Pitch Your Proposal
Our classroom discussions about counterintuitive topics have been, essentially, preparation for your own research plans. This assignment will be your first chance to pitch a topic of your own. You’ll begin at the list of counterintuitive topics linked to the sidebar, then mine the subject matter you find there (or follow a train of thought to an original topic of your own), then briefly present your pitch to research a particular hypothesis.
If you make a strong enough case to investigate a narrow, counterintuitive premise, I’ll be happy for you to develop and support a thesis with further research.
If you pitch a topic that is too broad, hard to research, impossible to argue or verify, I’ll respond with a request for further refinement of your hypothesis.
Specific. Arguable. Researchable. Verifiable.
While reading on your topic, develop a counterintuitive hypothesis, then formalize your proposal in writing and share the first five sources you’ve found relevant to your hypothesis. Choose a field of study that interests you so that the next several weeks will be pleasurable and rewarding instead of drudgery. But beyond enjoyable, the hypothesis you propose must also be specific, arguable, researchable, verifiable.

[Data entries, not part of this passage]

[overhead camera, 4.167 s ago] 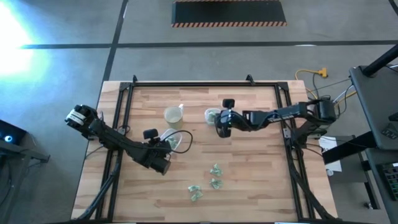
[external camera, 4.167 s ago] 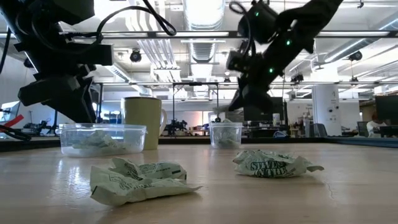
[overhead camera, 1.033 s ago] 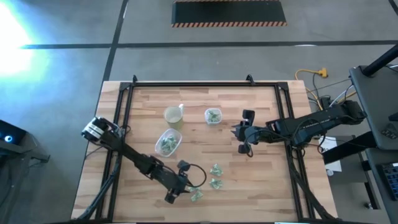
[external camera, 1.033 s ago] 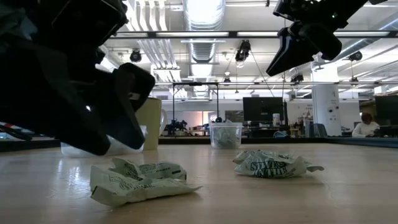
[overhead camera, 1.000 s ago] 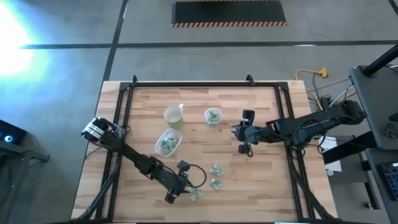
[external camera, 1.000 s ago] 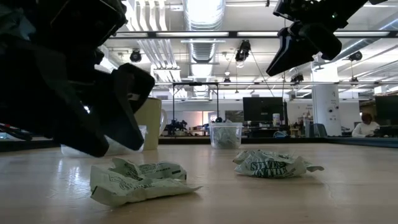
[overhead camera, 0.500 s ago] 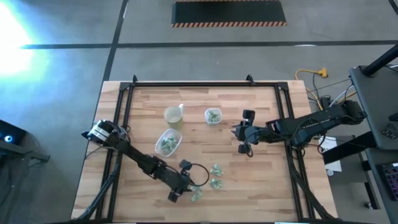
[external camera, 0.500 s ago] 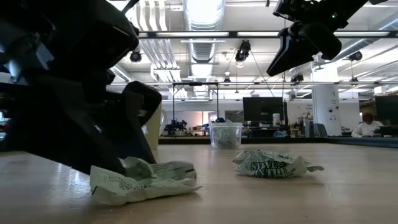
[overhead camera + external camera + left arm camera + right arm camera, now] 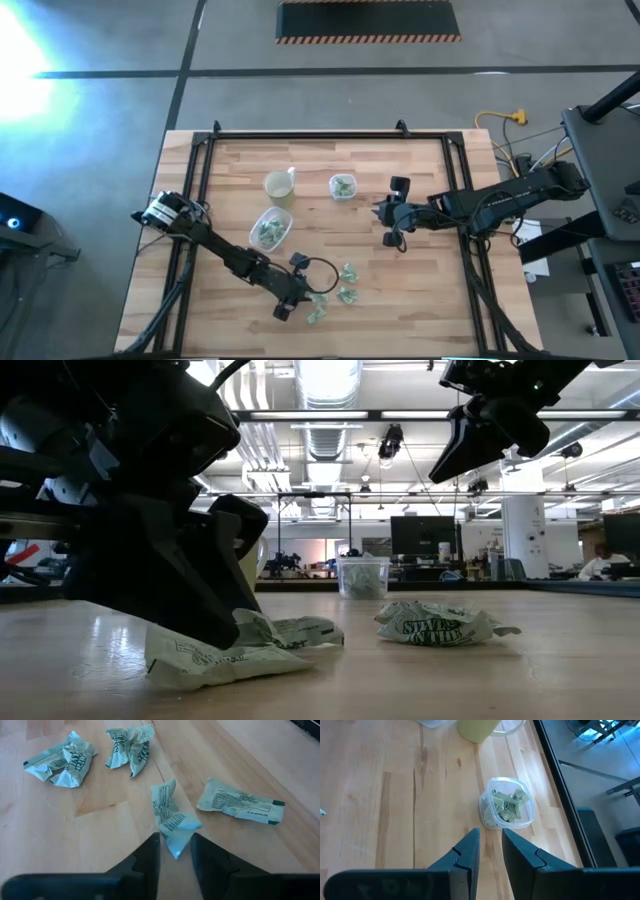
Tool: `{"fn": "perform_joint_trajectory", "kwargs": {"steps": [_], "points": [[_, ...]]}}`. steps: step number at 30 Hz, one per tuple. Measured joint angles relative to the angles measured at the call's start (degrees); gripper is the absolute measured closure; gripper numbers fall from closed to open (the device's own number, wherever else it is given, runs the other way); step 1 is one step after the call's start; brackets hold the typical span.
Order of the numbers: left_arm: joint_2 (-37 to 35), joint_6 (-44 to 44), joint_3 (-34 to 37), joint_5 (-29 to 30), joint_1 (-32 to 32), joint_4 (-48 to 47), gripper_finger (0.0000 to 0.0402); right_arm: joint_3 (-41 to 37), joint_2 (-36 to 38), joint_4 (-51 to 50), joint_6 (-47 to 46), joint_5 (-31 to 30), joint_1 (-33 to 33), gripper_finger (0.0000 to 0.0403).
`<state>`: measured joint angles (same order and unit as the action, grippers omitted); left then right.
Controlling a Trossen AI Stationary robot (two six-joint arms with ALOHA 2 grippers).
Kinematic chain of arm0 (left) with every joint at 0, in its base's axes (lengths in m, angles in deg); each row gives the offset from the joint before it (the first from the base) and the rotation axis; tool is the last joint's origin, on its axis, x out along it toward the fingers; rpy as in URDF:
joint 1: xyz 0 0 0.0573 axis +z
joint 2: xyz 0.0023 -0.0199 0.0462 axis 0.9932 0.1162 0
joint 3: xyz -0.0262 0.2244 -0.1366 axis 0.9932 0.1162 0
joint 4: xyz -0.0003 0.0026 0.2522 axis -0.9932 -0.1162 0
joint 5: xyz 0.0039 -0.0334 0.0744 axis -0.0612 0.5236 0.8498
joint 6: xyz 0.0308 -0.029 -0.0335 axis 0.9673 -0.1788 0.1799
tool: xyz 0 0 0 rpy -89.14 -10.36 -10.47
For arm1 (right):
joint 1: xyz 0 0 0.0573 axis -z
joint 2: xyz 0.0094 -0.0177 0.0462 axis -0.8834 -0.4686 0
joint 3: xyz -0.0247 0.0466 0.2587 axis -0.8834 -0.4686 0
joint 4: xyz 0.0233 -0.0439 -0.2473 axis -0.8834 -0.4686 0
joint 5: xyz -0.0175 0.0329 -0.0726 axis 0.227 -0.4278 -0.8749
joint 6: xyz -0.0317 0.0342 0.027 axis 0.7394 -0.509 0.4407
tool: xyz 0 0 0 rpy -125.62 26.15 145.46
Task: Pick and place items into bin
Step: Put the stevia packet into the bottom transparent bin
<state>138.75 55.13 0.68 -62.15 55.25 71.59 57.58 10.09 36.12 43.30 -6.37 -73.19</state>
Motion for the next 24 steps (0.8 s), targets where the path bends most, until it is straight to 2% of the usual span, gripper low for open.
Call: {"fn": "perform_joint_trajectory", "kwargs": {"steps": [10,16,24], "points": [[0.02,1.76,0.03,0.07,0.49,-0.03,0.0397,-0.69,0.00,0.00,-0.27,-0.02,0.00,0.0333],[0.02,3.14,0.05,2.33,0.59,-0.09,0.0400,-0.95,0.00,0.00,-0.38,-0.04,0.00,0.0337],[-1.93,4.67,0.13,12.28,0.34,-0.97,0.0401,-1.31,0.00,0.01,-0.29,-0.07,0.00,0.0332]]}}
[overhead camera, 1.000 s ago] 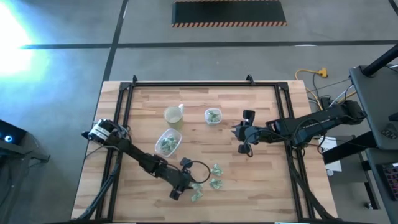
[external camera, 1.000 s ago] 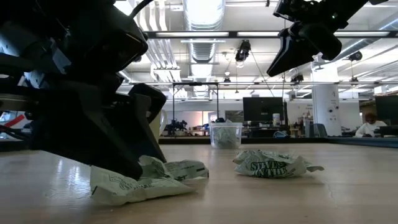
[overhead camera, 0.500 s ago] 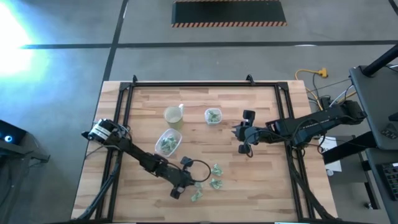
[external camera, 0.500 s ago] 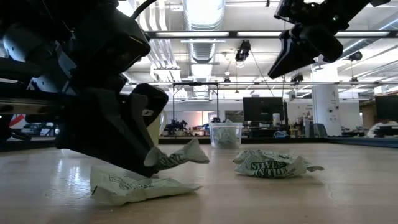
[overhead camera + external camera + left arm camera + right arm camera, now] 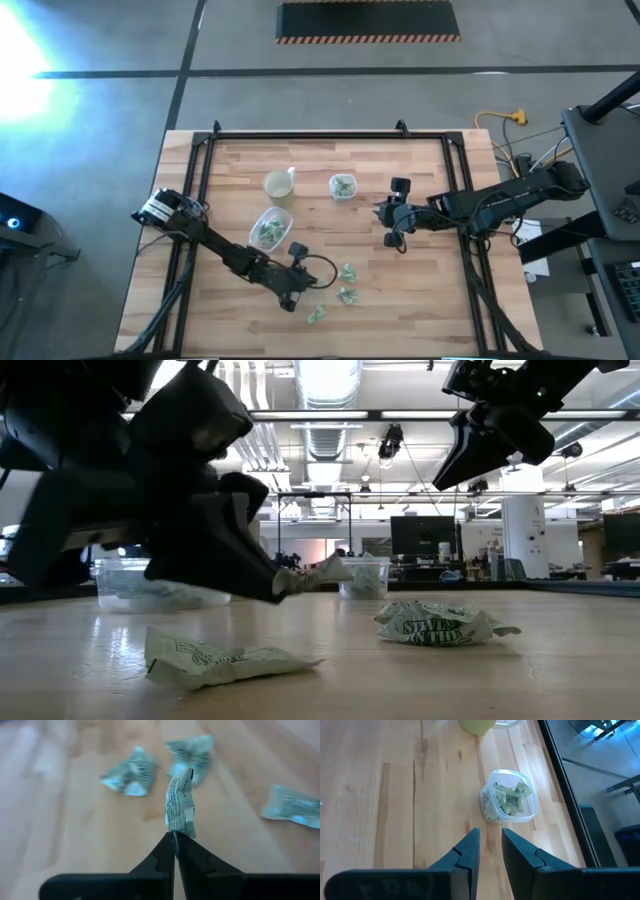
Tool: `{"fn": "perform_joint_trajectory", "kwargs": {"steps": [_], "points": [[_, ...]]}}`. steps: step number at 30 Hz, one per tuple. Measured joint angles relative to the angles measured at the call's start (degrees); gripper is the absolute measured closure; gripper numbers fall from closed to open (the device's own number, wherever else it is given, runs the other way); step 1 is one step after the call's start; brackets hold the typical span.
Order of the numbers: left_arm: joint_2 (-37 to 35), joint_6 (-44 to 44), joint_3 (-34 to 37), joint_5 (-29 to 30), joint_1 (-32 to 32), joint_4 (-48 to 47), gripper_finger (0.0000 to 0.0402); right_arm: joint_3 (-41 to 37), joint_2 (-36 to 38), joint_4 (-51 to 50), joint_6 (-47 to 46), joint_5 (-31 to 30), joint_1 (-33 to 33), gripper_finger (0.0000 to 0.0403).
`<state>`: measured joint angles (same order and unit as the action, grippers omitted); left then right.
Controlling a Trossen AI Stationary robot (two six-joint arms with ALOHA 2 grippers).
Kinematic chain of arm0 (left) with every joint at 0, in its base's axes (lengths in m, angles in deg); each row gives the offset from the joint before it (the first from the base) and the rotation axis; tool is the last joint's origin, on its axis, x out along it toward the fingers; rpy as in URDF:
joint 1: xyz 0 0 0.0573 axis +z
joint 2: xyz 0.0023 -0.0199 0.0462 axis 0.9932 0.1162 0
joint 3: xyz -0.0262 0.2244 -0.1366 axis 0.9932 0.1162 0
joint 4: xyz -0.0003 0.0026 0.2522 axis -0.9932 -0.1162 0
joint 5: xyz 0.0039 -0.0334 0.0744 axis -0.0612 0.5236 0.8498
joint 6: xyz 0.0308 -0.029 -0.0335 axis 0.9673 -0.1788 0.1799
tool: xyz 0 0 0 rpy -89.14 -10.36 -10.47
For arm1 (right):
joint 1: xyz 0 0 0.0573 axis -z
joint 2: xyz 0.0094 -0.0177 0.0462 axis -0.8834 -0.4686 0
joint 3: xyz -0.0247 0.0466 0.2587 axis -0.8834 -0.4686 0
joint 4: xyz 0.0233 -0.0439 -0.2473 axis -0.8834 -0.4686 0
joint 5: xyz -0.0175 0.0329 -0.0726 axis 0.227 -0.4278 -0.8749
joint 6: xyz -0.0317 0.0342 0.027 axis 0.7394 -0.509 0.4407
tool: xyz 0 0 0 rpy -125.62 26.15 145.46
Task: Pick and place items into bin
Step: Put the stevia packet into the bottom transparent bin
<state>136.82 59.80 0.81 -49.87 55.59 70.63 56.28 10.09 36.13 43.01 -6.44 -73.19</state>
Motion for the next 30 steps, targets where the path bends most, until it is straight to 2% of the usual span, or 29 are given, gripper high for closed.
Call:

You’ll be even more clear in your White Paper several weeks from now, but before class next Wednesday, I’ll need your research proposal with your first five sources, Purposefully Summarized. Following is an example from an earlier semester. Username explains the relevance of her first five sources to her nascent hypothesis.
For my research essay I will be examining America’s judicial flaw of false convictions. A study conducted by The University of Virginia in 2007 investigated the court cases of 200 death row inmates and found that a majority of them were innocent people being held in prison for a average of 12 years despite substantial evidence of their innocence that the court system failed to notice. As a nation that takes its law and justice system extremely seriously, America should not tolerate so catastrophic a failure. However, this problem is shockingly common and each year more than 10,000 innocent people go to prison for crimes that they did not commit.
While the most common reason for false convictions is eyewitness misidentification; another problem is the failure to consider DNA evidence that could potentially free the innocent person and place the guilty one behind bars. This problem is mind-blowing considering we live in a country that is so focused on justice and placing the guilty in prison. It is inexcusable how so many innocent people get sent to jail because prosecutors and crime scene investigators choose to dismiss extremely important evidence.
Is the Hypothesis Specific?
—AVOID: Naming a topic instead of a hypothesis.
“False convictions” is a topic, not a thesis. It would not be specific enough for a thesis. Username has avoided that pitfall.
—AVOID: Survey proposals.
“Suspects are falsely convicted for many different reasons” promises nothing but a survey of somewhat related material. It has no argument value and does not result in a proposal. Username has avoided that pitfall.
—CREATE: Controversial premise.
“False convictions are deliberate attempts to get convictions whether or not the suspect is guilty” is a valid, specific proposition that invites argument and that, if true, would demand a remedy. Username hasn’t specifically named this premise, but she could.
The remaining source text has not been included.